Nagios occasionally does not send notifications when a service goes down
Andy Barker
andrew.barker at nottingham.ac.uk
Tue Feb 22 10:42:19 CET 2005
My *guess* would be along the lines that your contacts (in contacts.cfg)
are only getting notifications sent between certain times usually
"workhours" (which is initially 9am-5pm weekdays). This is configured in
the timeperiods.cfg .
Either that or possibly the host in question is using the workhours time
period in it's definition.
Andy
On Mon, 2005-02-21 at 11:53 -0600, Toby Kraft wrote:
>
> Hi all,
>
> I've been using Nagios 1.2 (and Netsaint before) with some clients for
> a while.
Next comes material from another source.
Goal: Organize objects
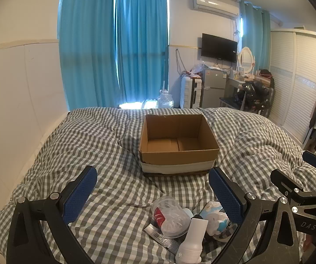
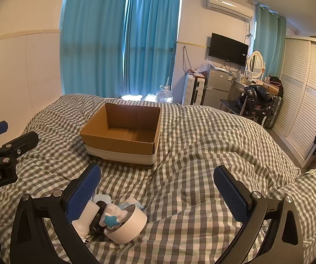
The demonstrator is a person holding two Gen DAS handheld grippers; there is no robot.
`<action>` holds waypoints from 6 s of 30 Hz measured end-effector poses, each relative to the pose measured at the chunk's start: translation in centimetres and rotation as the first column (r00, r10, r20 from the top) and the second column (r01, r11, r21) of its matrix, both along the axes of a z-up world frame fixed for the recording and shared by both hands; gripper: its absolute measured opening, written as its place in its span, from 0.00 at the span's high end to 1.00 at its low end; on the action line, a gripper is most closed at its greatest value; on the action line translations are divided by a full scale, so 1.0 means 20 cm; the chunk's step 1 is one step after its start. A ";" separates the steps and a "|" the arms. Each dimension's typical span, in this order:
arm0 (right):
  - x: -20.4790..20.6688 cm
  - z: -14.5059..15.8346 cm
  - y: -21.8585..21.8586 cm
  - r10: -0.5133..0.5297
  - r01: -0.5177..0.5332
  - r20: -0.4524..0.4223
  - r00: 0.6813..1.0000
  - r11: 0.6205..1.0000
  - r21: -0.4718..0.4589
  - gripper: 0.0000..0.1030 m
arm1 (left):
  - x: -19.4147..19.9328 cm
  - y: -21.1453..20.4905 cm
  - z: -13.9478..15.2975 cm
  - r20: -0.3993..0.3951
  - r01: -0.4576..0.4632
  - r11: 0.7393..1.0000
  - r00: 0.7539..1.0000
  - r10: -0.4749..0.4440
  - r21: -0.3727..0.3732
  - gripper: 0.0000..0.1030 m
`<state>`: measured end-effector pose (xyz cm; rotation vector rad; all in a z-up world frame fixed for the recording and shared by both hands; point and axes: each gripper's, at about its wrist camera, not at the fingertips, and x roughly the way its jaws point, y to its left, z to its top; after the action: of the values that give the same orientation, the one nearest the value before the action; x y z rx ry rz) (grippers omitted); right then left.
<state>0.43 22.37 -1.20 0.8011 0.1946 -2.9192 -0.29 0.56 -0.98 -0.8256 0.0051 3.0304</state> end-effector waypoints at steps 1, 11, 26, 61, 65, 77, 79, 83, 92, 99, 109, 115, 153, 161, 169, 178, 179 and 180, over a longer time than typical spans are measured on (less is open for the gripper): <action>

One installation (on Fedora Core 2) has an issue where a
> service will go down, but Nagios does not send any notification.
>
> The service check is a simple tcp port check, the host_alive_check is
> *default (ping), the host can be pinged. This host has one and only
> one service. It's a pretty vanilla install and everything works fine
> most of the time.
>
> This past weekend, a host went down. No notifications were sent.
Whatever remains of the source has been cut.